Under these criteria, people who were homeless, but did not appear particularly vulnerable (and did not have dependent children) were viewed as being able to support themselves. They came to be known as ‘single homeless people’ or as ‘non-statutory homeless people’, as they fell outside the main provisions of the new legislation and so were only entitled to advice and assistance from the local housing department. Homeless mentally ill people should have fitted well into the ‘vulnerable’ category, but three issues complicated matters, each of which I saw operating during my years of clinical practice:

  • It was often hard to establish vulnerability in someone with a mental health problem, especially if they were not in contact with a psychiatric service.

  • If, as a consequence of their mental illness, someone had behaved badly, not paid their rent or had neglected the care of their accommodation, it was easy for them to be viewed as having made themselves ‘intentionally homeless’. They would then find themselves outside the provisions of the Act.

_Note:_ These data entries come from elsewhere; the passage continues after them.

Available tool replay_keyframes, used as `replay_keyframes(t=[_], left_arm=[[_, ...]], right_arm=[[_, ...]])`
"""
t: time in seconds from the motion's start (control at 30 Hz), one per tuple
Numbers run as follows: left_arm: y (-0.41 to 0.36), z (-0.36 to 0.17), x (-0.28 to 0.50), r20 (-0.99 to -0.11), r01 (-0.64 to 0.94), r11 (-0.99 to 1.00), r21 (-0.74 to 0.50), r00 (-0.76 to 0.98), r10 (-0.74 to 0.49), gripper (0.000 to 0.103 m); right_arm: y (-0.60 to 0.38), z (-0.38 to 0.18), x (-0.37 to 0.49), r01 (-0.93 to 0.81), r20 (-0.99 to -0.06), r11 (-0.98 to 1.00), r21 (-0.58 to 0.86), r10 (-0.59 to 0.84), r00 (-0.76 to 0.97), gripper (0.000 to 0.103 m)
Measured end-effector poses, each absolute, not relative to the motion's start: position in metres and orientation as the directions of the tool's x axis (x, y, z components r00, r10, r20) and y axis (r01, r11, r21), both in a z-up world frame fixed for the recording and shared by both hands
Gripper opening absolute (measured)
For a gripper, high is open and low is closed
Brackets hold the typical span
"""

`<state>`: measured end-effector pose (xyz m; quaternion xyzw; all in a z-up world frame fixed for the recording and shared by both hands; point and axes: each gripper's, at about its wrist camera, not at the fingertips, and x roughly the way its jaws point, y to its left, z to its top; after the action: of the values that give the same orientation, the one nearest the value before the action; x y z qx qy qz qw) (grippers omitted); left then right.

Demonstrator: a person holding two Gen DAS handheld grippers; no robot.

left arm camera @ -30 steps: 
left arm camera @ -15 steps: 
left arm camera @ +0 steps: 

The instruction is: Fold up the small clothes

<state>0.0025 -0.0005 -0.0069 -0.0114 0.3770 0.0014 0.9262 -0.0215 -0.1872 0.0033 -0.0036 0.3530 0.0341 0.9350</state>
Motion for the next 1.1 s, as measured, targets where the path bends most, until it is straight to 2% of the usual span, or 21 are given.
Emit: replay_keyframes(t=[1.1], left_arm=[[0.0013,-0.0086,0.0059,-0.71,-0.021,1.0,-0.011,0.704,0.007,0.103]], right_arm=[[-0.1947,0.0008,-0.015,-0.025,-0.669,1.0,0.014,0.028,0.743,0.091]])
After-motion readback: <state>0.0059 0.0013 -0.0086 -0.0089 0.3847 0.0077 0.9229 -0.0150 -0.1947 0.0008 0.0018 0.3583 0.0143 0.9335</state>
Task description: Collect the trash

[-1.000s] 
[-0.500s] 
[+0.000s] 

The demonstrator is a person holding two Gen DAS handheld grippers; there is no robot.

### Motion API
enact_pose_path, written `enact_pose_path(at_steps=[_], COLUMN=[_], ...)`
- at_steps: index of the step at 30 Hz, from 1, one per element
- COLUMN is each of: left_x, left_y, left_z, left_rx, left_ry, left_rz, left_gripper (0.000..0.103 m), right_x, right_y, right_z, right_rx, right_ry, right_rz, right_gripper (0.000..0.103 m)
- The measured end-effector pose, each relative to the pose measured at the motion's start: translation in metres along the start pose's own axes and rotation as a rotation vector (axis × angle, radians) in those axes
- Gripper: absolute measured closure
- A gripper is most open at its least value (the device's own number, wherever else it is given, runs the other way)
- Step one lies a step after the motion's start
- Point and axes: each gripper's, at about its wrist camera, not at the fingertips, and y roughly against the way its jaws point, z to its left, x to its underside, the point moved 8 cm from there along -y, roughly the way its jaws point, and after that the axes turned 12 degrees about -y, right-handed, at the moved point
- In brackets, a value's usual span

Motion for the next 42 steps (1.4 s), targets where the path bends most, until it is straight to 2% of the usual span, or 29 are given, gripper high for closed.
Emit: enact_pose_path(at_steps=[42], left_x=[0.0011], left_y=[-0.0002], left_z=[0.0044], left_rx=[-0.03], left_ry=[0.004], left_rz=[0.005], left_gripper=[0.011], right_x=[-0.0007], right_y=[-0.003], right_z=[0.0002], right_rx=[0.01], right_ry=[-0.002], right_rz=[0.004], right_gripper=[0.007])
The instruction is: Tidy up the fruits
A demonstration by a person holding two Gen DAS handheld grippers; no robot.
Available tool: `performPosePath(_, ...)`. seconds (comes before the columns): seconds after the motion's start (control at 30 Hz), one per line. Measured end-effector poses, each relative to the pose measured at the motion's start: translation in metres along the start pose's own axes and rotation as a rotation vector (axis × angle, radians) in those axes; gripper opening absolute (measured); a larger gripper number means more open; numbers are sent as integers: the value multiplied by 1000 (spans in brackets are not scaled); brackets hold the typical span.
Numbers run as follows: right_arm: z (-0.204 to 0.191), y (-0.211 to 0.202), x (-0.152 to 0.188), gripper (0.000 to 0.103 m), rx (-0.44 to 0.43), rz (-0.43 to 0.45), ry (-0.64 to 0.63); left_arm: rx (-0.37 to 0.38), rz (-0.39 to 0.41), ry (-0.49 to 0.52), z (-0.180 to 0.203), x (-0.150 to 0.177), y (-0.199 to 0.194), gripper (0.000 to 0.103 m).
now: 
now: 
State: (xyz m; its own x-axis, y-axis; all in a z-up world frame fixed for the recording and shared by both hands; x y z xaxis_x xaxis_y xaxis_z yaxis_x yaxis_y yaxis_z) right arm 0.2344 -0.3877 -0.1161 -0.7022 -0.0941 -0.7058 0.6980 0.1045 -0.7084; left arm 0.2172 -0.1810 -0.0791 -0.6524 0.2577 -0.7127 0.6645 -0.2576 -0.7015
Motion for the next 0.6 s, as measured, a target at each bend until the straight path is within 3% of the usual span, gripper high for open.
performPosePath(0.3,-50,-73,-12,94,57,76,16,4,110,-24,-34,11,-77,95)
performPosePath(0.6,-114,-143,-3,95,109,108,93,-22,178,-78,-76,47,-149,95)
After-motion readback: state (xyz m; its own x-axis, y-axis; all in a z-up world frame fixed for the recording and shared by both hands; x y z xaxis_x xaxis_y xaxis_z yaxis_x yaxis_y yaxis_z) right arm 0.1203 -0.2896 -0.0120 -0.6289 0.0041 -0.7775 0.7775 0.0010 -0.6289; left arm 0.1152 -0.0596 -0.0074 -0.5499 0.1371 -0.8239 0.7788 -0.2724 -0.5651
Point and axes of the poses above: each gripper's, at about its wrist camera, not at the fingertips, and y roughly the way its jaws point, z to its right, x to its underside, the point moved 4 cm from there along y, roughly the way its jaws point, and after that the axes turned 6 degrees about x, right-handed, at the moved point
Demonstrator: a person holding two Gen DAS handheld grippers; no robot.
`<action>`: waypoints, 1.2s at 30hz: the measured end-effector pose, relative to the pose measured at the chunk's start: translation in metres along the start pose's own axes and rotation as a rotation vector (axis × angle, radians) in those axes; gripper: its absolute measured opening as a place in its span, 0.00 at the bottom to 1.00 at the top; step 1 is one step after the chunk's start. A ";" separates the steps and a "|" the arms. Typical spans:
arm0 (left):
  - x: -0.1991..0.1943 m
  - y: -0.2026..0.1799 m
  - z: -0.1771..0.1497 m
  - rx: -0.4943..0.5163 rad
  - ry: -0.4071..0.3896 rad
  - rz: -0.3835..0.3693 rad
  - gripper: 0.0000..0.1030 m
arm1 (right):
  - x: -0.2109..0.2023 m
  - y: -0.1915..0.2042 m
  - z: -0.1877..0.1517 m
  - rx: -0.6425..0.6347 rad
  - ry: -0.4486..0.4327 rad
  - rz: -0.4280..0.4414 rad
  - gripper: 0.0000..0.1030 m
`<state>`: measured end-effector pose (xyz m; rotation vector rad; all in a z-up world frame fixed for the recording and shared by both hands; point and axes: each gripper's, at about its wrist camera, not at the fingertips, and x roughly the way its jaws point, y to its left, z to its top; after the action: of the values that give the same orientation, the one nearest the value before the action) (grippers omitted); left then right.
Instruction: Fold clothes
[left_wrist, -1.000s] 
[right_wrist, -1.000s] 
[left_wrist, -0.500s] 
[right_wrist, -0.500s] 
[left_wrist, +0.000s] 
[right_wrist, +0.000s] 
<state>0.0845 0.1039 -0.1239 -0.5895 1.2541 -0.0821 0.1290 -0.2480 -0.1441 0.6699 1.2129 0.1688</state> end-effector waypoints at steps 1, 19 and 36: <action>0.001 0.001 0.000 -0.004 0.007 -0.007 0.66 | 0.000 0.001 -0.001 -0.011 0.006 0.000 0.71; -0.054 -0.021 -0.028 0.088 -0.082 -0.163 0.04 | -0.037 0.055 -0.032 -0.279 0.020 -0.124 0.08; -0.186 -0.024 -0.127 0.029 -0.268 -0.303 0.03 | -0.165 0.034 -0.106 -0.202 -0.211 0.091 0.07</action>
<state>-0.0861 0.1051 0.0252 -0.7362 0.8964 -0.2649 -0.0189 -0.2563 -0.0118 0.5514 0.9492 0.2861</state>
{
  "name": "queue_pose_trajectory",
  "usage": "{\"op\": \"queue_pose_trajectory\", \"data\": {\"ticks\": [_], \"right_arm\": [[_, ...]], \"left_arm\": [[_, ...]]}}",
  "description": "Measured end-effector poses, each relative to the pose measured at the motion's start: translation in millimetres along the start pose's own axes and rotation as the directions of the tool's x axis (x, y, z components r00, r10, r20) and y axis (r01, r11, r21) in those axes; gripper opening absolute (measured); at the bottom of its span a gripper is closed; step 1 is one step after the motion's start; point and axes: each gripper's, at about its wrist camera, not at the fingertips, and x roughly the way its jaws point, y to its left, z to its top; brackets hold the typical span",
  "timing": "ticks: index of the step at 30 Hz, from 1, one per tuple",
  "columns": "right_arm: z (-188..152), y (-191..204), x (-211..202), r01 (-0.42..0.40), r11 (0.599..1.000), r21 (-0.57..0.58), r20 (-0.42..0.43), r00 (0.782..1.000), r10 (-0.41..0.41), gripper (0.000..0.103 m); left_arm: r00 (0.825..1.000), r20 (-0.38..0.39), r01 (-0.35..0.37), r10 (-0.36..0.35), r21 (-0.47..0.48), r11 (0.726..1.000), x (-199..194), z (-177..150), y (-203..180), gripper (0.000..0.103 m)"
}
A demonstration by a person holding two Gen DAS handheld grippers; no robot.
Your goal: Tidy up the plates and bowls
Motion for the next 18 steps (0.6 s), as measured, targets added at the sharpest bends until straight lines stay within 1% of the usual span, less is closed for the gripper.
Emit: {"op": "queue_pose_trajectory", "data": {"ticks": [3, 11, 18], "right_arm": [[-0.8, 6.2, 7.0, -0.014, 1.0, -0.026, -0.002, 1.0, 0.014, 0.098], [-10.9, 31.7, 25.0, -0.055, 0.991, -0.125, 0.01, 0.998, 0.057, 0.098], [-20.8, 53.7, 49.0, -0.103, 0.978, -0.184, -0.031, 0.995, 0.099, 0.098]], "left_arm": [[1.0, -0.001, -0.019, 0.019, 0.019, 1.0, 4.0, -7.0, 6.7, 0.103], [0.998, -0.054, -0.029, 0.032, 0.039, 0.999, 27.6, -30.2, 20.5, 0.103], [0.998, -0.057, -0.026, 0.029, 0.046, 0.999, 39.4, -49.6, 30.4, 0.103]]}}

  • Even if a person had been sleeping on the street in an area for many years, it could be argued that, as they did not have an address, then they did not have a local connection – and so, again, they fell outside the scope of the Act.

Moreover, the Act was only a general statute. A Code of Guidance was provided, but this left considerable room for interpretation. If you could not make your case, you were excluded from the provisions of the Act. This was particularly problematical with the criterion of not having made yourself intentionally homeless, containing as it did an echo of the notion of the ‘undeserving poor’. The effectiveness of such provision was further challenged, in 1995, when it was ruled that local authorities could discharge their obligation by providing merely temporary accommodation.16

1980s

The Thatcher government of the 1980s created the right for tenants in England and Wales to buy their council flat. This was couched in terms of extending to everyone the right to have your own home, even those on low incomes. Although it was seen by many as a cynical attempt to buy working-class votes for the Tory party, it proved popular with those at whom it was aimed.17 However, it also kick-started a drastic reduction in the social housing available to those who could not afford commercial rents, either because they were not employed or because they could not earn enough, even in full-time jobs. Thereafter, homelessness increased. Households accepted for assistance under the terms of the 1977 Act doubled from 53,110 households in 1978 to 112,730 in 1987 – and this rose to a peak of 144,780 in 1991.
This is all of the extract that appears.